その言葉を、思いがけない贈り物のように受け取っているようだった。
*****
市場の端にあるパン屋の前で、ミレナは足を止めた。
「忘れてたわ。明日のパンを買わないと」
「今日は道案内をしてもらいましたし」
レオンはすぐに言った。
「僕が、子どもたちのために買わせてください」
「そんなわけには……」
ミレナが止めるより早く、レオンは財布から銀貨を十枚取り出した。
「銀貨十枚だったら、いくつ買えますか?」
パン屋の女主人が、驚いたように目を丸くする。
「銀貨十枚?」
棚に並ぶパンを見渡し、女主人は豪快に笑った。
「だったら、今店にあるパンが全部買えてしまうよ」
「本当に大丈夫ですから……」
ミレナが慌てると、女主人は彼女の耳元へ顔を寄せた。
「もらっといたらいいんだよ。お嬢ちゃんが好きなんだろうよ」
頬へ、熱が集まるのがわかった。
「ち、違っ……」
「まいどあり!」
女主人は聞く耳を持たず、棚のパンを次々に大きな袋へ詰めていく。
焼きたての丸パン。
黒パン。
甘い香りのする、小さな菓子パンまで。
袋はみるみるうちに膨らんだ。
「ほらよ」
「ありがとうございます」
レオンは両手で袋を受け取った。
ミレナも観念し、深く頭を下げる。
「……ありがとうございます。子どもたちも、きっと喜びます」
「あの、ミレナさん」
レオンが、抱えたパン袋へ一度目を落とした。
「さっき、おっしゃっていましたよね」
「はい?」
「今度、野菜の収穫にも来てみますか、と」
ミレナは、答えを返しかけて止まった。
(しまった。
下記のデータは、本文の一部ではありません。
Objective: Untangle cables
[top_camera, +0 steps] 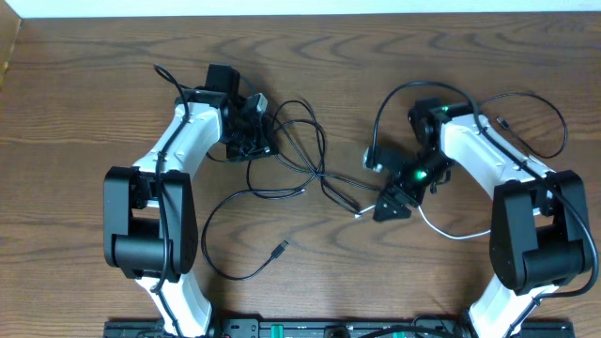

そういえば、そんなこと言ってしまったわ)
キャベツをおいしそうに食べる姿が少し可笑しくて、つい軽い気持ちで口にしただけだった。
まさか、本当に覚えているとは思わなかった。
(エリアスにも釘をさされたばかりなのに……)
「あの……」
ミレナが返事を探している間に、レオンは遠慮がちに続けた。
「子どもたちに食べ物も持って行きますし」
その言葉に、ミレナはさらに答えに詰まった。
レオンは、断られることを覚悟しているようにパン袋の持ち手を握り直す。
「もちろん、迷惑なら来ません」
ミレナはすぐには答えなかった。
赤い髪に混じる、細い金髪。
紛争地帯が多い国境沿いから来たと話す、強そうな男。
食堂で子どもたちに囲まれ、戸惑いながらも、一人ひとりの言葉に耳を傾けていた姿。
(今日限りの付き合いだと思っていたから、あまり気にしていなかった)
(けれど、また来るというなら、気になることが多すぎる)
(この人は生粋のリネ人なのか。混血なのか。それすら、まだ確定ではない)
ルクシア王国へ来てから、ミレナは何度も耳にしてきた。
ルクス人は、リネ人の美しい金髪を好む。
貴族がリネ人の女性に子を産ませることも、珍しくない。
そうした子どもは、金に困っていなくても、大切に育てられるとは限らない。
屋敷の隅へ追いやられ、正妻の子どもたちとは別の場所で食事を取り、居場所を探すように外へ出る。
(もしかしたら、この人もそんな人なのだろうか)
ミレナは、パン袋を抱えたレオンを見た。
子どもたちが喜ぶだろう食べ物を、まるで大切な荷物のように抱えている。
「……野菜の収穫に来るだけ、ですか?」
「はい」
レオンはすぐにうなずいた。
「畑仕事の邪魔はしません。言われたことをします」
あまりにも真面目な返事に、ミレナは危うく笑いそうになった。
「でしたら、お願いします」
レオンの顔が、ぱっと明るくなった。
「男手があると、こちらも助かりますから」
(きっとヴィヴィは、面白がるだろう)
(思った以上に、望んでいた展開になってしまっている)
けれど。
パン袋を大切そうに抱え、子どもたちの喜ぶ顔を思い浮かべているようなレオンを見ていると、ミレナは拒むことができなかった。